* Required action *
An exact copy of the lines from the one containing "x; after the" to the end of the records below is required, and nothing else.

* Material shown *

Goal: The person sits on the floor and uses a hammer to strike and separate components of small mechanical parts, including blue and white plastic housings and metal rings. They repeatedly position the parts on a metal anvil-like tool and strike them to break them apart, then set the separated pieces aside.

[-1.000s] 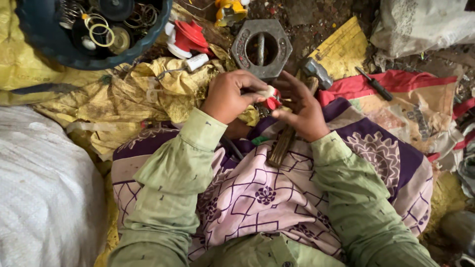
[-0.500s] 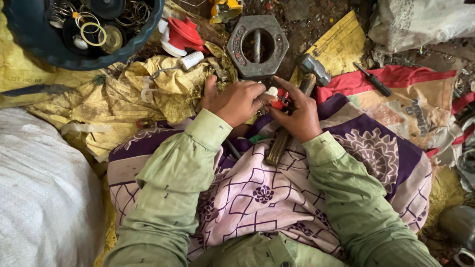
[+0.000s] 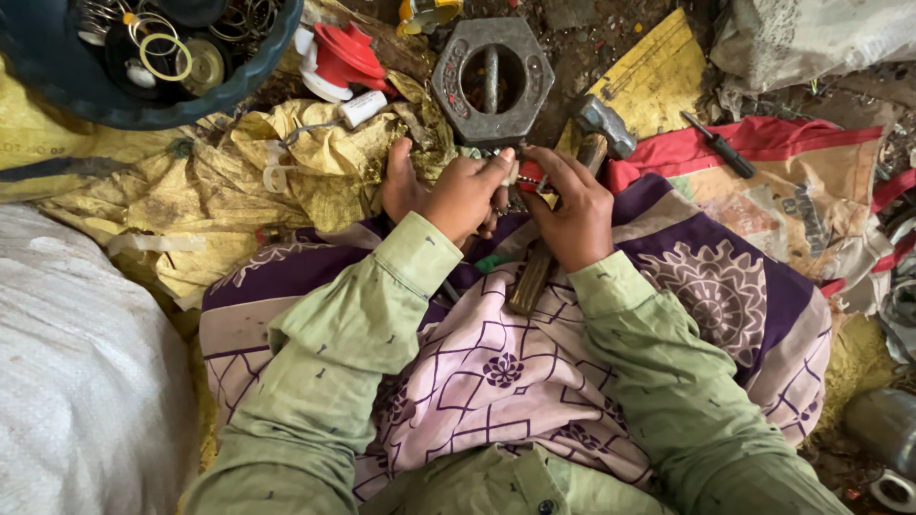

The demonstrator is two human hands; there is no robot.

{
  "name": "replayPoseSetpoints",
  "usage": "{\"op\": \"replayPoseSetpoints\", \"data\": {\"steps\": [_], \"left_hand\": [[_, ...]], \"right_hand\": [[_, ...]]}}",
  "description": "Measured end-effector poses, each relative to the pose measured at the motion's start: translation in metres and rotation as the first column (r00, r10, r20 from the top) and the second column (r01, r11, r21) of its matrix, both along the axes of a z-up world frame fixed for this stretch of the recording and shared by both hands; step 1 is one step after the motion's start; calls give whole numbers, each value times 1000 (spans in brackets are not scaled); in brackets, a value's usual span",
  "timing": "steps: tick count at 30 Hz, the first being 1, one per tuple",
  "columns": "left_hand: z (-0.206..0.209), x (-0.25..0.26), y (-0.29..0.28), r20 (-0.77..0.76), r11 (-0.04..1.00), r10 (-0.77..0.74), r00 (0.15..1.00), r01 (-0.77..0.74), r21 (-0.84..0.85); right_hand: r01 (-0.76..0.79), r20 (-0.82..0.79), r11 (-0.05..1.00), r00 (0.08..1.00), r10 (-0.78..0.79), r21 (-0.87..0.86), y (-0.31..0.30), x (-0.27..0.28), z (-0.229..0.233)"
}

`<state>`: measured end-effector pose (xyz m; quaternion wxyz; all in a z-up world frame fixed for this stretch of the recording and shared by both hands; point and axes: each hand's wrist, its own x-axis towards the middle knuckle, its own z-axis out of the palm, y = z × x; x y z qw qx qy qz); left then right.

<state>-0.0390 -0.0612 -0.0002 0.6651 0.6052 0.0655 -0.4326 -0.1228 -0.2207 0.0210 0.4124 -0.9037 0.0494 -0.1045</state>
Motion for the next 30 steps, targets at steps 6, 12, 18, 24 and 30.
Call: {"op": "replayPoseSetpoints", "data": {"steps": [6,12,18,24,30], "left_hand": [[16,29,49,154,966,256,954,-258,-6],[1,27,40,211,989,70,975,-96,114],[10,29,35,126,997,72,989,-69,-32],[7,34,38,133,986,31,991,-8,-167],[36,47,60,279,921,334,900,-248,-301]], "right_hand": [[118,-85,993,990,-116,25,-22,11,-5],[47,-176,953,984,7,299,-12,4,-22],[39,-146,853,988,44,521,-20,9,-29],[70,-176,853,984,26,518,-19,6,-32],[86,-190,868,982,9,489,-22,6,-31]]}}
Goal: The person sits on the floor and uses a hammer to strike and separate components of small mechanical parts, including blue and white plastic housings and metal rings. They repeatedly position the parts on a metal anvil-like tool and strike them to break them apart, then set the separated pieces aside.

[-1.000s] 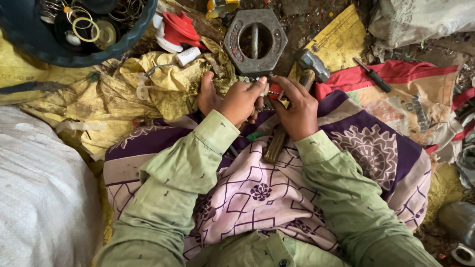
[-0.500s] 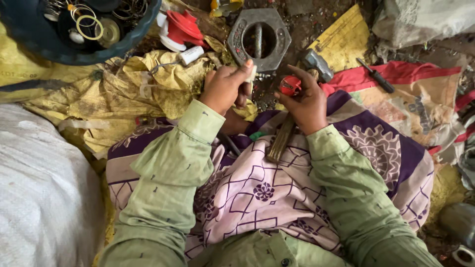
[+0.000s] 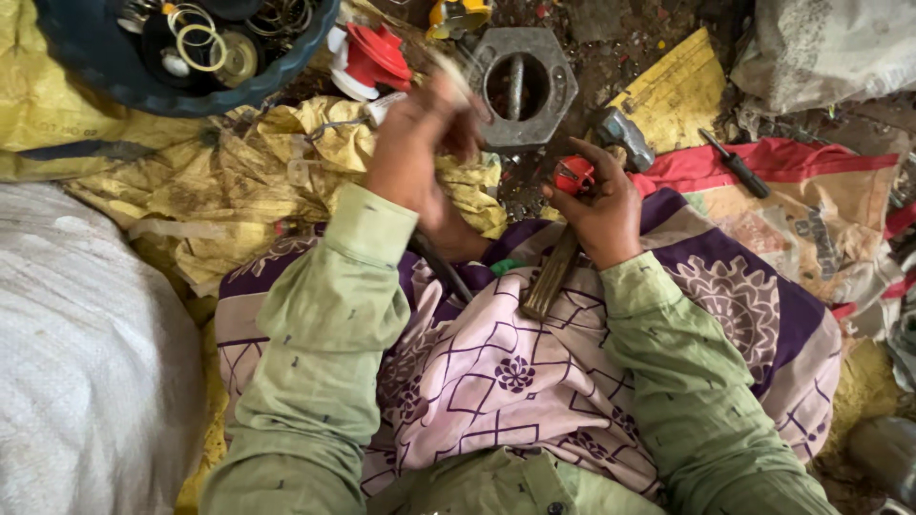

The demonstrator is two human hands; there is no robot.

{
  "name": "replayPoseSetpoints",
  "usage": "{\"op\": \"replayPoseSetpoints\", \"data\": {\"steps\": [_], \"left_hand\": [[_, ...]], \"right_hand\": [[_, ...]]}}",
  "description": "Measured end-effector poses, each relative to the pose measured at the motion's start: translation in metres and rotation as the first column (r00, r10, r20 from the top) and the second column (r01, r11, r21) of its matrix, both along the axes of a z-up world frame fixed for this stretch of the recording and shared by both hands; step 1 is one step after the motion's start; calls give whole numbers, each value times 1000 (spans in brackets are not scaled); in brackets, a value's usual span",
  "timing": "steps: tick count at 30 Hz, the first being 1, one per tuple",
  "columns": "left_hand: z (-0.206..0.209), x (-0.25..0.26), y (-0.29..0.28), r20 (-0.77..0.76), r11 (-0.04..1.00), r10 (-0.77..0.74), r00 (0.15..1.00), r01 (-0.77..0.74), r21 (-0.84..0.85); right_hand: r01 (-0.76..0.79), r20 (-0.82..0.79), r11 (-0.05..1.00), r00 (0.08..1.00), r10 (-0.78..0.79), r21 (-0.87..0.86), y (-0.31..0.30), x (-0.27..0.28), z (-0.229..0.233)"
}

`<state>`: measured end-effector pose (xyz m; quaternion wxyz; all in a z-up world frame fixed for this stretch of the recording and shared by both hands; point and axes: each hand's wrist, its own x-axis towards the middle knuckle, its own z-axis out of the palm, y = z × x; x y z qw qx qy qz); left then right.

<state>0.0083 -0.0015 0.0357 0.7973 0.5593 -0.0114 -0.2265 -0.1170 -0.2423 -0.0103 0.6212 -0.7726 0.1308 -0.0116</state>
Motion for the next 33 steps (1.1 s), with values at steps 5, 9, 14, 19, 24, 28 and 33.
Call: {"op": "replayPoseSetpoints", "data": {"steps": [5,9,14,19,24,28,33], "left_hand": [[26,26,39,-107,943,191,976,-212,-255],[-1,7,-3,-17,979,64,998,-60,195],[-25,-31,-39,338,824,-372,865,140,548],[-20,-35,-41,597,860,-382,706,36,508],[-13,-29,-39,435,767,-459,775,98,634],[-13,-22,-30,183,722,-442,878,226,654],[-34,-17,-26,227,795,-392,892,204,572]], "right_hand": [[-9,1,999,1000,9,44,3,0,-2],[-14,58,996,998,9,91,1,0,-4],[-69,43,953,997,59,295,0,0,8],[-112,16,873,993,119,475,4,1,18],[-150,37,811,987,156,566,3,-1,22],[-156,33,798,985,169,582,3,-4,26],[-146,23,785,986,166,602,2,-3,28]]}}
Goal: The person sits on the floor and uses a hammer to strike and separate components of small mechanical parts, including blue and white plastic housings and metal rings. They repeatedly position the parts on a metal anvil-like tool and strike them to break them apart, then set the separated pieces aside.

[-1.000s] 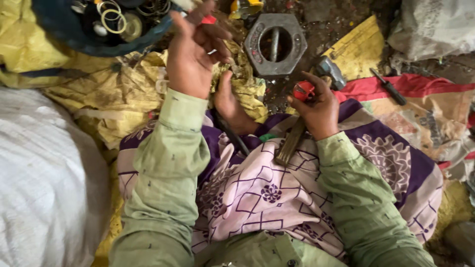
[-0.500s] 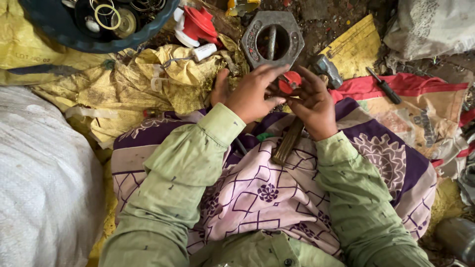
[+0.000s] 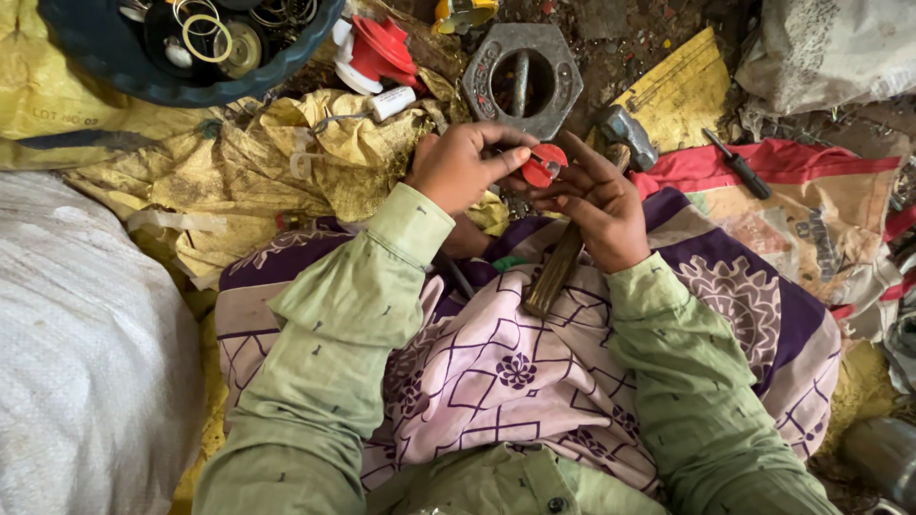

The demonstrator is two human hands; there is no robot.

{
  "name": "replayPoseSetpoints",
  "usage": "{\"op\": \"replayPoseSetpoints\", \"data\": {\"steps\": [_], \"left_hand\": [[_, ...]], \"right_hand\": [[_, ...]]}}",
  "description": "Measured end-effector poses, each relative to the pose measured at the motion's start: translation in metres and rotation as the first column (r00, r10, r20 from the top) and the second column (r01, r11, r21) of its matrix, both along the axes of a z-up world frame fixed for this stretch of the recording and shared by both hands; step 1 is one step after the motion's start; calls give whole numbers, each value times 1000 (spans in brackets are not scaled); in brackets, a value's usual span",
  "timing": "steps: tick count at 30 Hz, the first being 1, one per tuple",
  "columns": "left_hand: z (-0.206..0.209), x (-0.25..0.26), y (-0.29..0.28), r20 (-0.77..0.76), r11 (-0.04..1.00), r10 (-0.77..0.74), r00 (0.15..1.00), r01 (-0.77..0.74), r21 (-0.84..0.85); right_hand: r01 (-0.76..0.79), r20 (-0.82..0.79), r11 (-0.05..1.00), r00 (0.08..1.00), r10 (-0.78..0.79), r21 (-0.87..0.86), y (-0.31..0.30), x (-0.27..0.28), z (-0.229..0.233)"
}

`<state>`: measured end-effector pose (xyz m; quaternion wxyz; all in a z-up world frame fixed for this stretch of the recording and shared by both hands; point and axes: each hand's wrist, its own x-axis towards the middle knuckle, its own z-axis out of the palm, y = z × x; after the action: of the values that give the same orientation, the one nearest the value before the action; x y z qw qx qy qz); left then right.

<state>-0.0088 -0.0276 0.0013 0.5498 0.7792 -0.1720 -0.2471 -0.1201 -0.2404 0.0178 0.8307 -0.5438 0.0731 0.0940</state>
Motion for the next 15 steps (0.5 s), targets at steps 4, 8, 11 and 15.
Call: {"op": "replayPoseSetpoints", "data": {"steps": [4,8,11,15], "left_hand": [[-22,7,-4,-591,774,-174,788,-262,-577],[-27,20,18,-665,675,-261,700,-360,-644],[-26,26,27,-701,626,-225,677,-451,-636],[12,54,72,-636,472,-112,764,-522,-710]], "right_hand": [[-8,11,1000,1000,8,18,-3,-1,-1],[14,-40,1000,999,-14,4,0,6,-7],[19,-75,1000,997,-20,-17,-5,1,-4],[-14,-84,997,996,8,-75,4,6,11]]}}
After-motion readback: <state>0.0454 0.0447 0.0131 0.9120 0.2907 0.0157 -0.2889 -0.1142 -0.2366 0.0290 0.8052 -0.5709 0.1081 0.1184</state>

* Your response *
`<state>`: measured end-effector pose (xyz m; quaternion wxyz; all in a z-up world frame fixed for this stretch of the recording and shared by both hands; point and axes: each hand's wrist, its own x-axis towards the middle knuckle, its own z-axis out of the palm, y = z × x; after the action: of the values that give the same orientation, the one nearest the value before the action; x y z qw qx qy qz); left then right.

<state>-0.0088 -0.0276 0.0013 0.5498 0.7792 -0.1720 -0.2471 -0.1201 -0.2404 0.0178 0.8307 -0.5438 0.0731 0.0940</state>
Motion for the next 15 steps (0.5 s), targets at steps 4, 8, 11 and 15.
Call: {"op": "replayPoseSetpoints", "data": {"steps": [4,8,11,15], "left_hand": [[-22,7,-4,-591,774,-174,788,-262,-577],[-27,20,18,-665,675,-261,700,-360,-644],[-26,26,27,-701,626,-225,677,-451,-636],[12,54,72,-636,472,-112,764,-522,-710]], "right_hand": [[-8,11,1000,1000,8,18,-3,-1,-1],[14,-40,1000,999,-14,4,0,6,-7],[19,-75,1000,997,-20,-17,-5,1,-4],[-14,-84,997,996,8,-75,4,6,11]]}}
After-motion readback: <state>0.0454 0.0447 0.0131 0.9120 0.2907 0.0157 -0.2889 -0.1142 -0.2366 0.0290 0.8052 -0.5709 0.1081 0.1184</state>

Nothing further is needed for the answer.